Multidentate Coordination Induced Crystal Growth Regulation and Trap Passivation Enables over 24% Efficiency in Perovskite Solar Cells

Crystal growth regulation has become an effective solution to reduce the defects at grain boundaries (GBs) and surfaces of perovskite films for better photovoltaic performances. Oxime acid materials are maturely used as selective collectors in the flotation separation of oxide minerals. Such materials, showing a strong coordination effect and high selectivity with lead, may have great potential in controlling the crystal growth and passivating the defect of perovskite film, which are rarely applied in perovskite solar cells (PerSCs). Herein, an oxime acid-based material with multi-coordination sites, ethyl 2-(2-aminothiazole-4-yl)-2-hydroxyiminoacetate (EHA), is incorporated into the PbI2 precursor solution to fabricate high-performance PerSCs using a two-step method. The multidentate coordination effect of EHA can link and integrate the PbI2 colloidal clusters to achieve pre-aggregation in the PbI2 precursor solution, facilitating the sequent crystal growth progress of perovskite film. Meanwhile, EHA can connect grains and fill GBs, which is favorable for charge transfer and passivating both Pb-I anti-site and iodine vacancy defects.

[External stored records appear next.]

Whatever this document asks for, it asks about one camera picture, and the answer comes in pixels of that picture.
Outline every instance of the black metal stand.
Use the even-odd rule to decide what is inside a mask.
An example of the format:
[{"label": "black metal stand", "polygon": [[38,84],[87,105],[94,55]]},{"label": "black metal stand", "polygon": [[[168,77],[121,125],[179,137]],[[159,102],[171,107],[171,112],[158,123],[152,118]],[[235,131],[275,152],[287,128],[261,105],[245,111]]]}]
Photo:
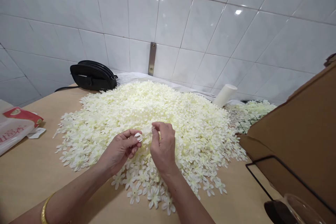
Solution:
[{"label": "black metal stand", "polygon": [[260,159],[254,160],[252,163],[246,164],[246,168],[248,169],[248,171],[252,174],[252,176],[254,177],[254,179],[258,182],[258,184],[260,185],[260,187],[264,190],[264,192],[267,194],[267,196],[274,201],[274,199],[270,196],[270,194],[266,191],[266,189],[263,187],[263,185],[259,182],[259,180],[256,178],[256,176],[252,173],[252,171],[250,170],[249,166],[251,165],[255,165],[258,162],[267,160],[267,159],[275,159],[277,160],[280,164],[282,164],[283,167],[286,168],[287,171],[289,171],[298,181],[300,181],[300,183],[307,188],[323,205],[325,205],[326,208],[328,208],[334,215],[336,215],[336,211],[329,206],[313,189],[311,189],[298,175],[296,175],[280,158],[278,158],[277,156],[274,155],[270,155],[270,156],[266,156],[266,157],[262,157]]}]

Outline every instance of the cardboard panel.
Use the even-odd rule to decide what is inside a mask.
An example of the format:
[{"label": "cardboard panel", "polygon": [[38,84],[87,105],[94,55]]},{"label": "cardboard panel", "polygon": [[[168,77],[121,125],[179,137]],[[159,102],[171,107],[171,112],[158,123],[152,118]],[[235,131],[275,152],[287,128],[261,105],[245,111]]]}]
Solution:
[{"label": "cardboard panel", "polygon": [[[301,179],[336,209],[336,63],[305,85],[286,103],[263,117],[241,136],[251,159],[275,153]],[[313,207],[327,223],[336,217],[276,161],[258,164],[280,193],[293,193]]]}]

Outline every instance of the black bag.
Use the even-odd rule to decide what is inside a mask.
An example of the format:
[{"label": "black bag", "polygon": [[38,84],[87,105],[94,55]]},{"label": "black bag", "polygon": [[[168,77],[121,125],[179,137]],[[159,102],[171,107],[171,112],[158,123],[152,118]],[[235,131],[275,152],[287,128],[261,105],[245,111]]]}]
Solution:
[{"label": "black bag", "polygon": [[56,91],[67,88],[83,88],[95,91],[107,91],[117,86],[117,75],[96,61],[84,60],[78,62],[77,65],[70,67],[71,75],[78,86],[61,87]]}]

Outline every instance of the paper tube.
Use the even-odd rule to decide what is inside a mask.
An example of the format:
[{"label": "paper tube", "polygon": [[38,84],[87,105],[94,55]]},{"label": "paper tube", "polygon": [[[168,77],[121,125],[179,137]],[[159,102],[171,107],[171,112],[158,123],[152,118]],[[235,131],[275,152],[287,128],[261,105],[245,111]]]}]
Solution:
[{"label": "paper tube", "polygon": [[213,103],[216,104],[218,107],[223,107],[236,91],[237,87],[230,84],[225,84],[225,86],[219,92]]}]

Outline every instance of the pile of flowers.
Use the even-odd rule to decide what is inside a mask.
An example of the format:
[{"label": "pile of flowers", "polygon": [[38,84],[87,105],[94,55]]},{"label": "pile of flowers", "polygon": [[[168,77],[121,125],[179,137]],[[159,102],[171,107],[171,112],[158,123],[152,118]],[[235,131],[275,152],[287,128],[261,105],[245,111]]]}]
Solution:
[{"label": "pile of flowers", "polygon": [[230,113],[204,97],[180,93],[167,85],[147,82],[129,83],[114,90],[88,94],[80,101],[83,108],[66,113],[56,133],[64,133],[60,160],[79,171],[95,164],[115,135],[129,128],[142,131],[142,148],[113,176],[112,185],[128,190],[130,203],[147,196],[149,208],[163,201],[168,215],[175,212],[167,186],[160,177],[150,153],[152,122],[171,123],[176,131],[175,160],[195,195],[214,187],[226,193],[217,177],[218,167],[227,167],[231,158],[246,160],[246,152],[230,125]]},{"label": "pile of flowers", "polygon": [[253,124],[275,109],[276,106],[263,100],[249,101],[245,105],[227,105],[225,108],[231,114],[231,125],[236,127],[239,133],[247,134]]}]

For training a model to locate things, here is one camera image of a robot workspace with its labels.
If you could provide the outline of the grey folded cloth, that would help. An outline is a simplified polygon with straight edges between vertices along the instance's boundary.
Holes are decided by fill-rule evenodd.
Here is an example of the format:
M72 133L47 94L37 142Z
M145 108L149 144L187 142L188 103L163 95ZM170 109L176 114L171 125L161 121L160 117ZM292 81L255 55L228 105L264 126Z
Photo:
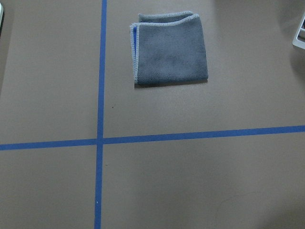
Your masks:
M130 25L132 70L137 85L208 79L200 16L191 11L139 14Z

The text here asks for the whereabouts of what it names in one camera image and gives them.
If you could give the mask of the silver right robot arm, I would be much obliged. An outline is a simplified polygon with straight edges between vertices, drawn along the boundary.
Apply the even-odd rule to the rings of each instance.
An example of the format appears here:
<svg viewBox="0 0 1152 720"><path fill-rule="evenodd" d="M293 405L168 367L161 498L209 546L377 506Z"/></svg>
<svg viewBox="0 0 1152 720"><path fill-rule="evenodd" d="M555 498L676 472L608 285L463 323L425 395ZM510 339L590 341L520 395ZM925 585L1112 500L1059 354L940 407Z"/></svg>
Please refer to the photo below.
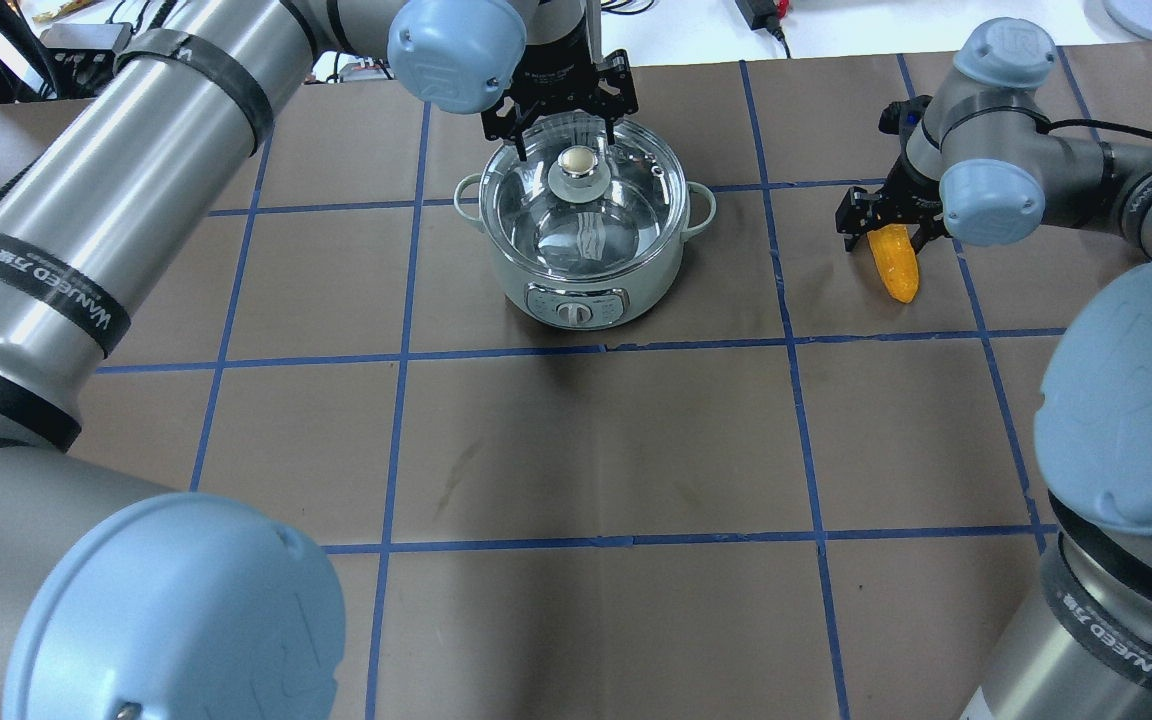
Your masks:
<svg viewBox="0 0 1152 720"><path fill-rule="evenodd" d="M1033 433L1061 333L1143 263L1102 234L937 241L900 310L829 185L723 194L664 306L748 346L616 347L582 561L582 719L955 719L1055 541Z"/></svg>

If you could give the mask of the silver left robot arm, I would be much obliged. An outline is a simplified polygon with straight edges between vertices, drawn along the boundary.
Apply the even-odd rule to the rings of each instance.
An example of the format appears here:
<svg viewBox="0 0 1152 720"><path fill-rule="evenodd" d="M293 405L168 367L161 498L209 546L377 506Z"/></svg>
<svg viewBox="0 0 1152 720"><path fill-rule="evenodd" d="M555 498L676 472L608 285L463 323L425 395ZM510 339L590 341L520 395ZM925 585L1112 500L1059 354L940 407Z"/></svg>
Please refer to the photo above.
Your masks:
<svg viewBox="0 0 1152 720"><path fill-rule="evenodd" d="M602 73L594 1L187 1L0 200L0 719L325 719L338 571L228 497L70 455L84 384L326 51L493 114Z"/></svg>

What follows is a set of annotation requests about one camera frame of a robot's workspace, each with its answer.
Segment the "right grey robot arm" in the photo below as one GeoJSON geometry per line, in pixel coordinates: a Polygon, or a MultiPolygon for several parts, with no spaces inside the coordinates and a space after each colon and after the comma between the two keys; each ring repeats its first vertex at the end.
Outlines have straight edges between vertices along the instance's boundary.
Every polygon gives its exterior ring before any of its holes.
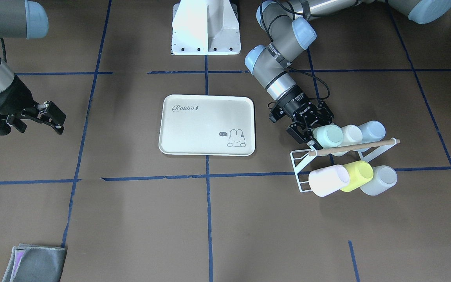
{"type": "Polygon", "coordinates": [[[0,0],[0,136],[16,129],[24,133],[25,120],[64,132],[66,114],[52,101],[38,103],[30,89],[7,63],[5,38],[43,38],[49,31],[44,7],[32,0],[0,0]]]}

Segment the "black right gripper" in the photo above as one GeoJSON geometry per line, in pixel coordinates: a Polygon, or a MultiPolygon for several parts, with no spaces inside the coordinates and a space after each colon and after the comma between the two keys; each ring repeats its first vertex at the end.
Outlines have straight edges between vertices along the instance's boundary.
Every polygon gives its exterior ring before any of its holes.
{"type": "Polygon", "coordinates": [[[13,128],[24,133],[27,125],[22,119],[48,125],[61,135],[66,117],[52,101],[38,104],[31,94],[0,94],[0,136],[9,134],[13,128]]]}

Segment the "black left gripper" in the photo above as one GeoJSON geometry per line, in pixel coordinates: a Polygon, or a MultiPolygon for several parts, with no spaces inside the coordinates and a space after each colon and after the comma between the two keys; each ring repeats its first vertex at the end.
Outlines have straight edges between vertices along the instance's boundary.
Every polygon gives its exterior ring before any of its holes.
{"type": "Polygon", "coordinates": [[[293,121],[286,132],[298,143],[309,143],[314,140],[312,129],[306,126],[330,125],[334,118],[325,101],[313,105],[301,88],[291,88],[278,98],[278,118],[285,116],[293,121]]]}

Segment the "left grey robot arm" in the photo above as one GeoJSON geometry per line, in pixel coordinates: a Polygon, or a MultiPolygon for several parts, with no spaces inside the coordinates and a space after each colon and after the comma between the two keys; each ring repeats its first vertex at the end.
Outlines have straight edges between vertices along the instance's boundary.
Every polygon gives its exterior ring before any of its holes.
{"type": "Polygon", "coordinates": [[[308,97],[288,70],[317,37],[309,21],[336,15],[361,3],[361,0],[267,0],[256,11],[257,22],[270,43],[253,48],[245,57],[245,66],[273,99],[270,121],[290,118],[287,133],[298,143],[317,149],[344,143],[344,134],[333,123],[334,114],[324,98],[308,97]]]}

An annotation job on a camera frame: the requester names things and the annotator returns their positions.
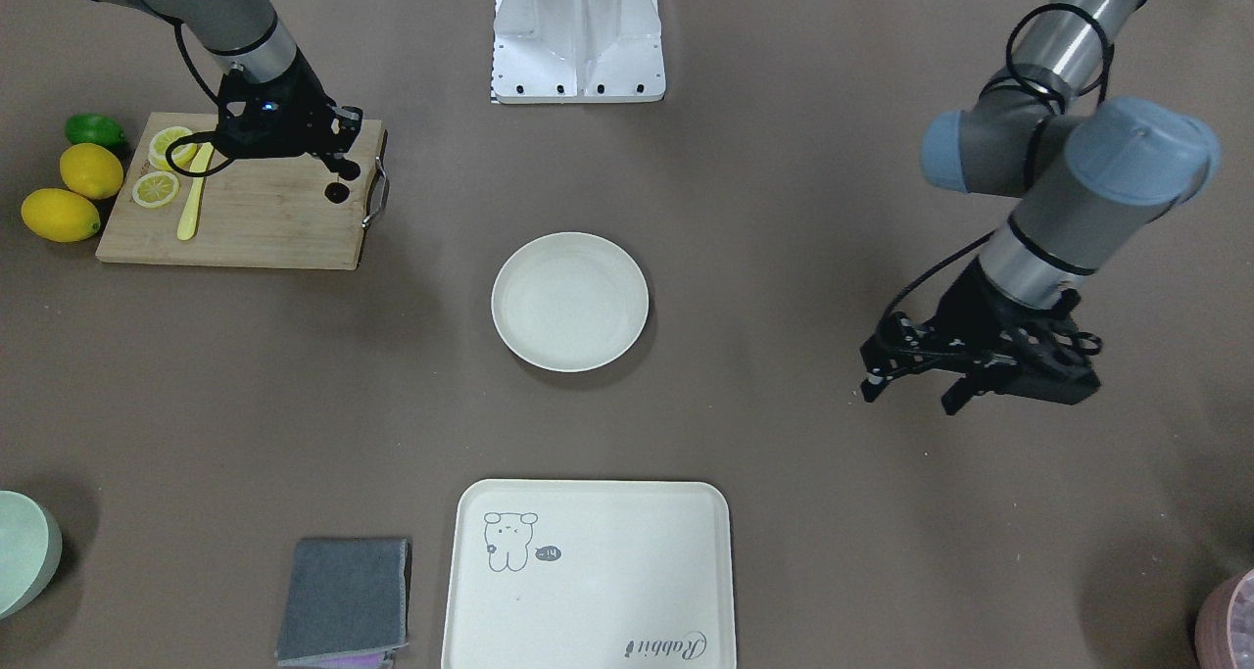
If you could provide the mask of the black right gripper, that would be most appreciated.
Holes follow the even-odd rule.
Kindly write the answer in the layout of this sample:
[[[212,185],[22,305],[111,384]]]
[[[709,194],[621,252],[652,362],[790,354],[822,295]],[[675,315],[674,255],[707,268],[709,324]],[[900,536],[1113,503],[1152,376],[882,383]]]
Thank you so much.
[[[291,159],[314,154],[337,174],[362,133],[362,108],[334,104],[302,54],[263,83],[229,72],[219,82],[216,151],[229,159]]]

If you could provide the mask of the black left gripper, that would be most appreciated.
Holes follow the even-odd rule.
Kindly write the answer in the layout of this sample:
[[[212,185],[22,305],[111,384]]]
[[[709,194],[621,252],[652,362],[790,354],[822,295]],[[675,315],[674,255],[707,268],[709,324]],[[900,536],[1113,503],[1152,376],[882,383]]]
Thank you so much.
[[[942,343],[959,343],[958,354],[861,348],[863,400],[878,400],[897,379],[935,369],[962,377],[940,395],[946,415],[984,394],[1062,405],[1087,400],[1101,387],[1092,360],[1102,351],[1102,340],[1073,321],[1080,299],[1078,290],[1065,289],[1046,311],[1025,308],[1004,297],[979,264],[971,262],[930,319]]]

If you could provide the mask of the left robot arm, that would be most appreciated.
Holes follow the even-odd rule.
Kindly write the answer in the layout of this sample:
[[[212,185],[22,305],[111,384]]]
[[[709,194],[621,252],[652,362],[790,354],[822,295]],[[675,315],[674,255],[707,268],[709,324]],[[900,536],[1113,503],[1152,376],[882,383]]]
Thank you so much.
[[[984,394],[1075,405],[1097,392],[1097,335],[1072,319],[1080,286],[1134,233],[1186,205],[1220,164],[1204,120],[1109,95],[1114,43],[1147,0],[1050,0],[1021,18],[969,110],[937,115],[920,147],[939,188],[1016,200],[915,320],[892,299],[860,349],[867,402],[892,382],[957,374],[948,414]]]

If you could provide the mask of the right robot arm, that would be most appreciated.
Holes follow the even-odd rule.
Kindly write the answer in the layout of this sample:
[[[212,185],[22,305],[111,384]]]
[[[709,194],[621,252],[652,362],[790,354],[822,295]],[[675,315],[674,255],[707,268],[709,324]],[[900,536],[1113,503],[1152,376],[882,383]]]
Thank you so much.
[[[345,181],[362,173],[349,151],[362,131],[362,110],[337,104],[325,89],[270,0],[93,0],[171,23],[186,49],[189,29],[222,70],[212,99],[214,132],[199,134],[224,159],[322,161]]]

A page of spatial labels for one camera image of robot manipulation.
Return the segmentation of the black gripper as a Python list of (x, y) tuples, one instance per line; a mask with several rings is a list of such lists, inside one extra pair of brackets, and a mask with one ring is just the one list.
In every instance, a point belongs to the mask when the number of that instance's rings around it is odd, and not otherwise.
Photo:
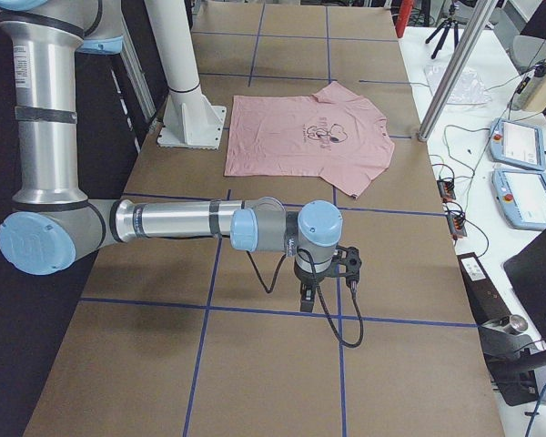
[(312, 312), (315, 305), (316, 287), (325, 278), (334, 278), (333, 269), (325, 269), (321, 272), (313, 273), (311, 267), (302, 268), (297, 262), (294, 263), (294, 273), (300, 281), (300, 312)]

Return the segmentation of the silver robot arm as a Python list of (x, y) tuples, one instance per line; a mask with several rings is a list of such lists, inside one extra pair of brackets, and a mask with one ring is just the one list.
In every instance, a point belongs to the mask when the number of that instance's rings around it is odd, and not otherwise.
[(344, 275), (343, 219), (324, 200), (288, 211), (274, 198), (136, 204), (91, 199), (79, 187), (76, 143), (78, 52), (115, 55), (124, 41), (117, 1), (0, 1), (13, 43), (22, 187), (0, 225), (0, 250), (17, 269), (49, 275), (115, 243), (135, 239), (228, 239), (234, 249), (294, 261), (300, 308), (320, 283)]

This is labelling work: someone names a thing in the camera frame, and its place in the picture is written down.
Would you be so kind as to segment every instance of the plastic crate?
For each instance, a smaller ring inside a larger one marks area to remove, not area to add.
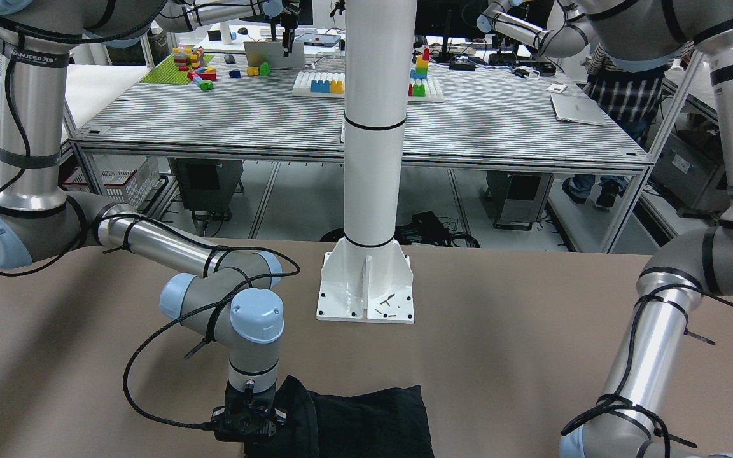
[[[107,197],[134,207],[140,207],[160,179],[160,168],[155,157],[95,156],[94,160],[101,171]],[[84,171],[77,167],[62,186],[69,191],[90,192]]]

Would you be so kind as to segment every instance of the laptop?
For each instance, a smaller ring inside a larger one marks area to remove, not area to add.
[[[607,115],[593,99],[552,94],[550,101],[553,102],[553,110],[559,121],[607,125]]]
[[[305,44],[293,43],[293,52],[284,56],[282,41],[245,41],[245,55],[248,66],[258,67],[265,62],[271,69],[303,69],[305,67]]]

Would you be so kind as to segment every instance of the folded black fabric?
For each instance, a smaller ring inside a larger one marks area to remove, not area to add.
[[[248,458],[434,458],[420,386],[346,398],[308,391],[288,376],[274,400],[287,426]]]

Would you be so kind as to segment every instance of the green lego brick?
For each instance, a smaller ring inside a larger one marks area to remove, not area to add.
[[[207,65],[213,59],[213,54],[206,54],[203,57]],[[174,56],[170,55],[154,67],[148,75],[143,76],[140,82],[151,84],[189,84],[192,81],[188,79],[188,72],[181,72],[177,69],[174,65]]]

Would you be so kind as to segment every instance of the shoe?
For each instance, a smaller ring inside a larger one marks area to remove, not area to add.
[[[616,195],[620,194],[620,186],[616,183],[605,183],[601,188],[601,194],[596,199],[596,207],[611,209],[616,203]]]
[[[578,195],[573,194],[573,191],[570,190],[570,180],[572,180],[572,177],[564,180],[564,183],[562,183],[562,191],[568,195],[574,204],[585,205],[585,203],[587,203],[587,197],[579,197]]]

As a result, the optimal devices show an enhanced efficiency of 24.1% and excellent humidity and thermal stability. This work affords a promising strategy to fabricate efficient and stable PerSCs via multidentate coordination-induced crystallization control and GB passivation.

Automated summary

This study demonstrates the use of oxime acid-based materials with multi-coordination sites to control the crystal growth and passivate grain boundary defects in perovskite films, leading to the fabrication of high-performance perovskite solar cells. The optimal devices exhibit enhanced efficiency and excellent humidity and thermal stability.